[Provided material Boundary: Start]

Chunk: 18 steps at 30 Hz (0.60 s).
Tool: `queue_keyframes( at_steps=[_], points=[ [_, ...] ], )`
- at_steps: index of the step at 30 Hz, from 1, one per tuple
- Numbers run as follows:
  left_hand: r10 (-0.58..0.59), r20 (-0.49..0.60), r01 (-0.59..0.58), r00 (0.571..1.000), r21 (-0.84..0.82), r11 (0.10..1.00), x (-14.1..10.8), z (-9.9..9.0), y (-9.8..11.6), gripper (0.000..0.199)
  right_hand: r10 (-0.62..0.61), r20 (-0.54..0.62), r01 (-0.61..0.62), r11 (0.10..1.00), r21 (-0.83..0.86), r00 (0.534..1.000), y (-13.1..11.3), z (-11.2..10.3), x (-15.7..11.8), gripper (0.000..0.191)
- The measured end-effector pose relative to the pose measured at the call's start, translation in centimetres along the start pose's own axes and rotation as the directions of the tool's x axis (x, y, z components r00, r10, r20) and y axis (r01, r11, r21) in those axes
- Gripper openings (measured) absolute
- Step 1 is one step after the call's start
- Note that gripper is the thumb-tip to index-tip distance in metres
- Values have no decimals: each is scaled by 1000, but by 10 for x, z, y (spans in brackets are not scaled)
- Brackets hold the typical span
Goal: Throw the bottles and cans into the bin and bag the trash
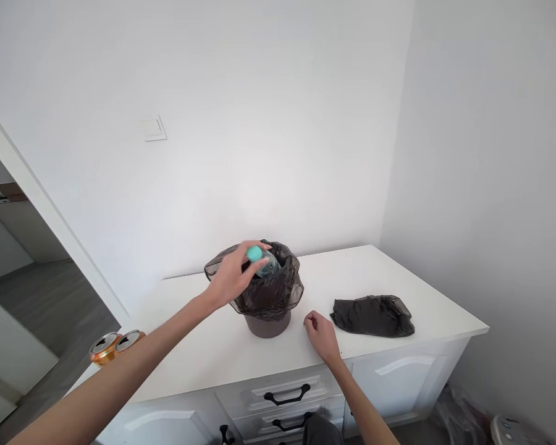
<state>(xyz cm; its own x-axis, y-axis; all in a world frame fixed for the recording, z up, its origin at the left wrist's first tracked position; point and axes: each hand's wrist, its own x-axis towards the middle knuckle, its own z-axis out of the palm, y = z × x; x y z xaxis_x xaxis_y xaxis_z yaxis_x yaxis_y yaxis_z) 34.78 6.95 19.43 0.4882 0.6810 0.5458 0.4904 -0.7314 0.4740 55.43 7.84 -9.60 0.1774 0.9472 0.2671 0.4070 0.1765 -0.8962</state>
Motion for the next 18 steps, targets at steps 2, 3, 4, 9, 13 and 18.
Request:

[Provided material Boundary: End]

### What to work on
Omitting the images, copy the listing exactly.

### The answer
Chunk: 18 steps at 30 Hz (0.60 s).
Tool: `queue_keyframes( at_steps=[_], points=[ [_, ...] ], )`
- at_steps: index of the step at 30 Hz, from 1, one per tuple
- Numbers run as follows:
  left_hand: r10 (-0.58..0.59), r20 (-0.49..0.60), r01 (-0.59..0.58), r00 (0.571..1.000), r21 (-0.84..0.82), r11 (0.10..1.00), x (-14.1..10.8), z (-9.9..9.0), y (-9.8..11.6), gripper (0.000..0.199)
  right_hand: r10 (-0.62..0.61), r20 (-0.54..0.62), r01 (-0.61..0.62), r11 (0.10..1.00), r21 (-0.83..0.86), r00 (0.534..1.000), y (-13.1..11.3), z (-11.2..10.3), x (-15.7..11.8), gripper (0.000..0.191)
- The measured end-effector pose relative to the pose measured at the call's start, translation in centimetres along the start pose's own axes and rotation as the directions of the tool's x axis (x, y, z components r00, r10, r20) and y axis (r01, r11, r21) in those axes
- Gripper openings (measured) absolute
- Step 1 is one step after the call's start
- Note that gripper is the thumb-tip to index-tip distance in metres
- Values have no decimals: each is scaled by 1000, but by 10 for x, z, y (spans in brackets are not scaled)
- Brackets hold the typical span
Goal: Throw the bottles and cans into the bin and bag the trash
<state>(xyz cm; its own x-axis, y-axis; all in a world frame fixed for the recording, z up, its origin at the left wrist's first tracked position; point and axes: each hand's wrist, its own x-axis towards the middle knuckle, its own z-axis out of the palm, y = z × x; x y z xaxis_x xaxis_y xaxis_z yaxis_x yaxis_y yaxis_z) 34.78 6.95 19.43 0.4882 0.6810 0.5458 0.4904 -0.7314 0.4740 55.43 7.84 -9.60 0.1774 0.9472 0.2671 0.4070 0.1765 -0.8962</state>
Motion for the next 18 steps, targets at steps 2, 3, 4, 9, 13 and 18.
Request:

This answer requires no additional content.